The offending phrase? Slider comments, “Those industry fat cats try to put a price on my music, but it wants to be free.” Immediately this was jumped upon as evidence that Nintendo is an advocate of peer-to-peer file sharing, a disrespctor of IP.

“People can read a lot into a little," explained NoA head of communications Perrin Kaplan, "but musician K.K. Slider - a guitar-playing cartoon dog - is saying only that he's a free spirit who cannot be bought and sold for any amount of money,” going on to explain “...that K.K. wanted his music to be free in the sense of being "freed from his guitar, free from any constraints. As a dog, it's understandable that he would not want to deal with any 'fat cats.' "

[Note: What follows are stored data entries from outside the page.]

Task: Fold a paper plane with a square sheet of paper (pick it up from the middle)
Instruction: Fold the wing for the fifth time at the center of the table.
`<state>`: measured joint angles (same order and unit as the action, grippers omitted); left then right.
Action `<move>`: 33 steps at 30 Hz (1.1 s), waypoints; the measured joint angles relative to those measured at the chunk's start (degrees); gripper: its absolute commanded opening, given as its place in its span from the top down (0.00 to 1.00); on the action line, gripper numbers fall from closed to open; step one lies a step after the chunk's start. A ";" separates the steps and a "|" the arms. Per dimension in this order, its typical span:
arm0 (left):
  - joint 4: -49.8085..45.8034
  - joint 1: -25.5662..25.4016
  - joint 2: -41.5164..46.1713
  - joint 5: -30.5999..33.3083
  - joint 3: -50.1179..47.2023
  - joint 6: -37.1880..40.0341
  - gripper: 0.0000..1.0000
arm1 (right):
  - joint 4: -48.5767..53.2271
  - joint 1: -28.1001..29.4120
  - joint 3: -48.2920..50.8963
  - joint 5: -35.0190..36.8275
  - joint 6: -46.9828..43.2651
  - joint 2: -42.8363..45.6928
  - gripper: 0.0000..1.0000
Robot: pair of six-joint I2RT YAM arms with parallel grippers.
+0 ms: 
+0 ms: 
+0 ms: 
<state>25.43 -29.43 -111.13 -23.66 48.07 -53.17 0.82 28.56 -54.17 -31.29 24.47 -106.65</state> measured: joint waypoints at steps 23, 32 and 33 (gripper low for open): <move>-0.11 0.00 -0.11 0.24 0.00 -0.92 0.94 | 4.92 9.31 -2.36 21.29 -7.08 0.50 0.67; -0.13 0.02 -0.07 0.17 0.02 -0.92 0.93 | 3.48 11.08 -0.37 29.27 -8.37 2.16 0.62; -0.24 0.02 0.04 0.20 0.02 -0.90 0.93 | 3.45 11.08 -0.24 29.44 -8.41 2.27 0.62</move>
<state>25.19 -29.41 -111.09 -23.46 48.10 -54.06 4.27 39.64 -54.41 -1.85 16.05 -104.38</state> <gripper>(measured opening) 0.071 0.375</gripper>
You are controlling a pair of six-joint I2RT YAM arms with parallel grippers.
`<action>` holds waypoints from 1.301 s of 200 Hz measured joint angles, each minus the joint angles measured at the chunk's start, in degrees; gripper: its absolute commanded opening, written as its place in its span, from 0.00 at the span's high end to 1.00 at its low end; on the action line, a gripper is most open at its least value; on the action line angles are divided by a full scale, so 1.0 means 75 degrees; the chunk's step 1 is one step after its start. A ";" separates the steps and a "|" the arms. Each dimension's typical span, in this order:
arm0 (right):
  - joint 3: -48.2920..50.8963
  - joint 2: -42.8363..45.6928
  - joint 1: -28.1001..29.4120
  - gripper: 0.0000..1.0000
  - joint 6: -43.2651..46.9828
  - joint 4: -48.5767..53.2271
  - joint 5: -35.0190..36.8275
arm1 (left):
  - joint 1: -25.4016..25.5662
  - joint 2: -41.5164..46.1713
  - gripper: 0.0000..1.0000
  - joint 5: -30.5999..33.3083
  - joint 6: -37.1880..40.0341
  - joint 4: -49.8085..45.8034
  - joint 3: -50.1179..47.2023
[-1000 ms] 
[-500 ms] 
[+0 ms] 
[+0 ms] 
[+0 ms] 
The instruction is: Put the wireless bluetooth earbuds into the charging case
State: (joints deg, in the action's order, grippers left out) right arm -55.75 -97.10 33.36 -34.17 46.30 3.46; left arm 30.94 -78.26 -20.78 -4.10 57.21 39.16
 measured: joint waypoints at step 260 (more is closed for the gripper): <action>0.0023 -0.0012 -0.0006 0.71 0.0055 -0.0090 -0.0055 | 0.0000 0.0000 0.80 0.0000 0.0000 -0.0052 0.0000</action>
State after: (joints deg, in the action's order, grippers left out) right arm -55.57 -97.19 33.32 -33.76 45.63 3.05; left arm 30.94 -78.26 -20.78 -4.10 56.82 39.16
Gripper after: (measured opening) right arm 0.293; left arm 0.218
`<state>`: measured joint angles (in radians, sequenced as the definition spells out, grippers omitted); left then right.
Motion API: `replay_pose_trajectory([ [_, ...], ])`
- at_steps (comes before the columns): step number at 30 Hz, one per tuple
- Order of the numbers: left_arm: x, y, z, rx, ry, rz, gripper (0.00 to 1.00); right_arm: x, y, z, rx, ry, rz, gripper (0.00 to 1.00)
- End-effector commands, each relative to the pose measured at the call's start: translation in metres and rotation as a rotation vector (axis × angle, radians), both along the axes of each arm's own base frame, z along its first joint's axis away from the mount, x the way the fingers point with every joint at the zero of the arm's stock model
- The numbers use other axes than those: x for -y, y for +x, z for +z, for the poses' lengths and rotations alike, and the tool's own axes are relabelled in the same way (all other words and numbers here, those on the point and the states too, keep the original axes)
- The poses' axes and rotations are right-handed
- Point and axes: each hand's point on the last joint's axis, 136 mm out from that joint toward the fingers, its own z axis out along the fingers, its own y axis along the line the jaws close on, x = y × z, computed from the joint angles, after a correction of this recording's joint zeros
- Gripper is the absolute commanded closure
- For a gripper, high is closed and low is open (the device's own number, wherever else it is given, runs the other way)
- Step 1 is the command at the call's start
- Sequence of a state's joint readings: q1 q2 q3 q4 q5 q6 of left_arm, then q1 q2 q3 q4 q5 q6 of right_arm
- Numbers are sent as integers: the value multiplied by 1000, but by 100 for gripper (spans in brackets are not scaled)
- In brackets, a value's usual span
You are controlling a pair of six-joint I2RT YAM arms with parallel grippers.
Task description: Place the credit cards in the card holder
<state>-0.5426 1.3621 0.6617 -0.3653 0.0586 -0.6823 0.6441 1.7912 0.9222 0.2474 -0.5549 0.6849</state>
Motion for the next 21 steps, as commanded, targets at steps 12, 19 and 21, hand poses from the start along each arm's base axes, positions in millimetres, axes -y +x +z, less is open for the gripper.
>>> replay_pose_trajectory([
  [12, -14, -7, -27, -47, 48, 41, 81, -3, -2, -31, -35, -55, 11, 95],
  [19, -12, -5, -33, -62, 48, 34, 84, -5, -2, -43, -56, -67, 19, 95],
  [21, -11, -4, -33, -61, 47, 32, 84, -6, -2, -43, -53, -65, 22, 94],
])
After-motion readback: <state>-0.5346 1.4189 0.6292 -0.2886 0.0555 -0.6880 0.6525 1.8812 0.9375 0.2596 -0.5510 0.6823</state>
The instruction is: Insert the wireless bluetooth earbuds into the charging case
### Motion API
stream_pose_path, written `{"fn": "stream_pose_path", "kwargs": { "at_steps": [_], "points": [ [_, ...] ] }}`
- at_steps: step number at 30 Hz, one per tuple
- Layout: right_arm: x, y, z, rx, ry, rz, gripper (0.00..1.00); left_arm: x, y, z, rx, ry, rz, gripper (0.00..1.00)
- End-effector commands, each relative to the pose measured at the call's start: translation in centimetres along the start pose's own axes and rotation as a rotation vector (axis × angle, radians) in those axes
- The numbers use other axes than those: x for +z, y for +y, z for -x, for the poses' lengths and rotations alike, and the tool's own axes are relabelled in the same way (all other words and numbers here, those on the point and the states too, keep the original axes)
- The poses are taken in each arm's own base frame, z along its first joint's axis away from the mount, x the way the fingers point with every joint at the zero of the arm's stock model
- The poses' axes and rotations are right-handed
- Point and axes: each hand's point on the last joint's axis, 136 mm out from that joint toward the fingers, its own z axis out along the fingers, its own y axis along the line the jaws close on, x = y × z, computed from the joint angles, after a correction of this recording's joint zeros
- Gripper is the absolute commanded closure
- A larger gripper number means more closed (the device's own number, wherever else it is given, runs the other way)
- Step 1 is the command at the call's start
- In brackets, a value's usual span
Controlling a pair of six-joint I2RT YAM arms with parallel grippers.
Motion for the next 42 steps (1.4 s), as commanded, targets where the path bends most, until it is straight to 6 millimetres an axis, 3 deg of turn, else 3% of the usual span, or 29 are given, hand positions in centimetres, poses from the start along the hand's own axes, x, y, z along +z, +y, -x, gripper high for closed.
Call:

And herein lies the point. Anyone who's played Animal Crossing will be well aware that the game is riddled with terrible puns. From bug-catching to fishing and every piece of interaction experienced, some character at some point is making a bad pun.

Though of course, Nintendo's response is a little disingenuous. Of course the character is referring to the MP3 file-sharing scene, though in a tongue-in-cheek way enabling his pun. Simply, it wasn't very well thought out, but then you try coming up with a pun for a musical dog after spending the last year of your life writing puns about other animals... However, the assertion that Nintendo is actively advocating file-sharing is, without question, ridiculous.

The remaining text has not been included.